Your answer should be only the lines below from the one with "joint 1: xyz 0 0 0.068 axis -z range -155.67" to the one with "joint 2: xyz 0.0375", repeated exactly, ends included.
Start of GIVEN MATERIAL
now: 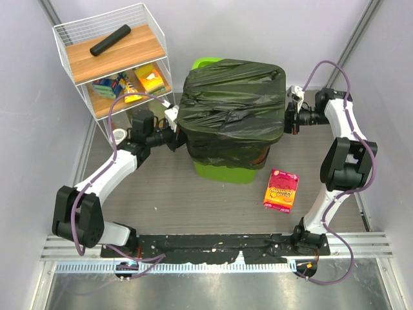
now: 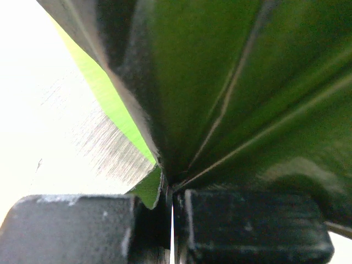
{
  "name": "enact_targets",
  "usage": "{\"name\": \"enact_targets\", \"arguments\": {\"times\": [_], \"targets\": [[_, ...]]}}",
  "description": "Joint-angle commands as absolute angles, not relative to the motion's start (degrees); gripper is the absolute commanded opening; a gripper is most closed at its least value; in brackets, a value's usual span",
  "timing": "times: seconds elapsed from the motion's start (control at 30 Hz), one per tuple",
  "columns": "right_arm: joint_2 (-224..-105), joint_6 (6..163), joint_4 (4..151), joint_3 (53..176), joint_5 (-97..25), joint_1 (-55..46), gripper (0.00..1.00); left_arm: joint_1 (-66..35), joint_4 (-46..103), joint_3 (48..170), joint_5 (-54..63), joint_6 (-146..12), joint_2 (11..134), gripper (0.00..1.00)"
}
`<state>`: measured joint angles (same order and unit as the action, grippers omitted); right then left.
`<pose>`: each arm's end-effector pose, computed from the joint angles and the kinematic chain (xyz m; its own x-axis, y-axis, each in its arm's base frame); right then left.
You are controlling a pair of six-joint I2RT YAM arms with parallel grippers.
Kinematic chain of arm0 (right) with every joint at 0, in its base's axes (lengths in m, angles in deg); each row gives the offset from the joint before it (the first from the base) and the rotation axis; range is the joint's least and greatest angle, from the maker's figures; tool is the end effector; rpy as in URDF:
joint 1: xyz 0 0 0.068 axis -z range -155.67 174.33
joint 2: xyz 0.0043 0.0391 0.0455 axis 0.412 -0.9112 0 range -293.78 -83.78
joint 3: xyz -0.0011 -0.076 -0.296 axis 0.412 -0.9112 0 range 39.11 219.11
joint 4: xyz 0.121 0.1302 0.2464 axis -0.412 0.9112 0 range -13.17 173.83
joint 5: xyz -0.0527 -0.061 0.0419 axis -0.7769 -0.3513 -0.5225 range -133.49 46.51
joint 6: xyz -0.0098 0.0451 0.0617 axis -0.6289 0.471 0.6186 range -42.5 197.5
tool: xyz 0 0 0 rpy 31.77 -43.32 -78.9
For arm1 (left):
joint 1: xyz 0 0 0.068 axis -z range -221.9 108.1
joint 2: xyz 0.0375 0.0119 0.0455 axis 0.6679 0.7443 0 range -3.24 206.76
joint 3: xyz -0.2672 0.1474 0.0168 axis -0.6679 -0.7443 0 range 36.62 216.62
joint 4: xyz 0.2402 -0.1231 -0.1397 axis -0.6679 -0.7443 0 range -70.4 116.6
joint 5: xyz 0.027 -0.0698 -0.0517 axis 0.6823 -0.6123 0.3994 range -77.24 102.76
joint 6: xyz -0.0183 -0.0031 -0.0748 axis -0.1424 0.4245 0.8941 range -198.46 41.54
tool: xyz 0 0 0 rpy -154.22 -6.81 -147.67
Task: Put the trash bags into the trash bin
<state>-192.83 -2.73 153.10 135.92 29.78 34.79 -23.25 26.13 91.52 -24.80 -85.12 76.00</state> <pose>0.4201 -0.0137 0.2994 -0.1942 -0.2525 -0.9479 -0.9641 0.2277 0.1369 0.3355 -0.1555 0.2884 -0.3048 0.1999 -0.9312 0.8187 0.5546 -0.1489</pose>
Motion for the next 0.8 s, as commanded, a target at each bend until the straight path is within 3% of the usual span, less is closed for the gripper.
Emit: {"name": "enact_targets", "arguments": {"times": [0.0, 0.77], "targets": [[-194.69, -2.13, 154.44, 134.03, 26.29, 34.79, 0.01, -22.92, 21.76, 88.04, -21.61, -86.55, 78.85, 0.0], [-194.7, -0.64, 150.14, 127.53, 24.19, 34.7, 0.02, -19.84, 14.75, 87.59, -14.49, -87.95, 84.38, 0.0]]}}
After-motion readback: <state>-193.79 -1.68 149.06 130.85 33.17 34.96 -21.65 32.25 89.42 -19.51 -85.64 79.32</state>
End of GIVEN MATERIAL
RESPONSE AREA:
joint 1: xyz 0 0 0.068 axis -z range -155.67 174.33
joint 2: xyz 0.0043 0.0391 0.0455 axis 0.412 -0.9112 0 range -293.78 -83.78
joint 3: xyz -0.0011 -0.076 -0.296 axis 0.412 -0.9112 0 range 39.11 219.11
joint 4: xyz 0.121 0.1302 0.2464 axis -0.412 0.9112 0 range -13.17 173.83
joint 5: xyz -0.0527 -0.061 0.0419 axis -0.7769 -0.3513 -0.5225 range -133.49 46.51
joint 6: xyz -0.0098 0.0451 0.0617 axis -0.6289 0.471 0.6186 range -42.5 197.5
tool: xyz 0 0 0 rpy 31.77 -43.32 -78.9
For arm1 (left):
joint 1: xyz 0 0 0.068 axis -z range -221.9 108.1
joint 2: xyz 0.0375 0.0119 0.0455 axis 0.6679 0.7443 0 range -3.24 206.76

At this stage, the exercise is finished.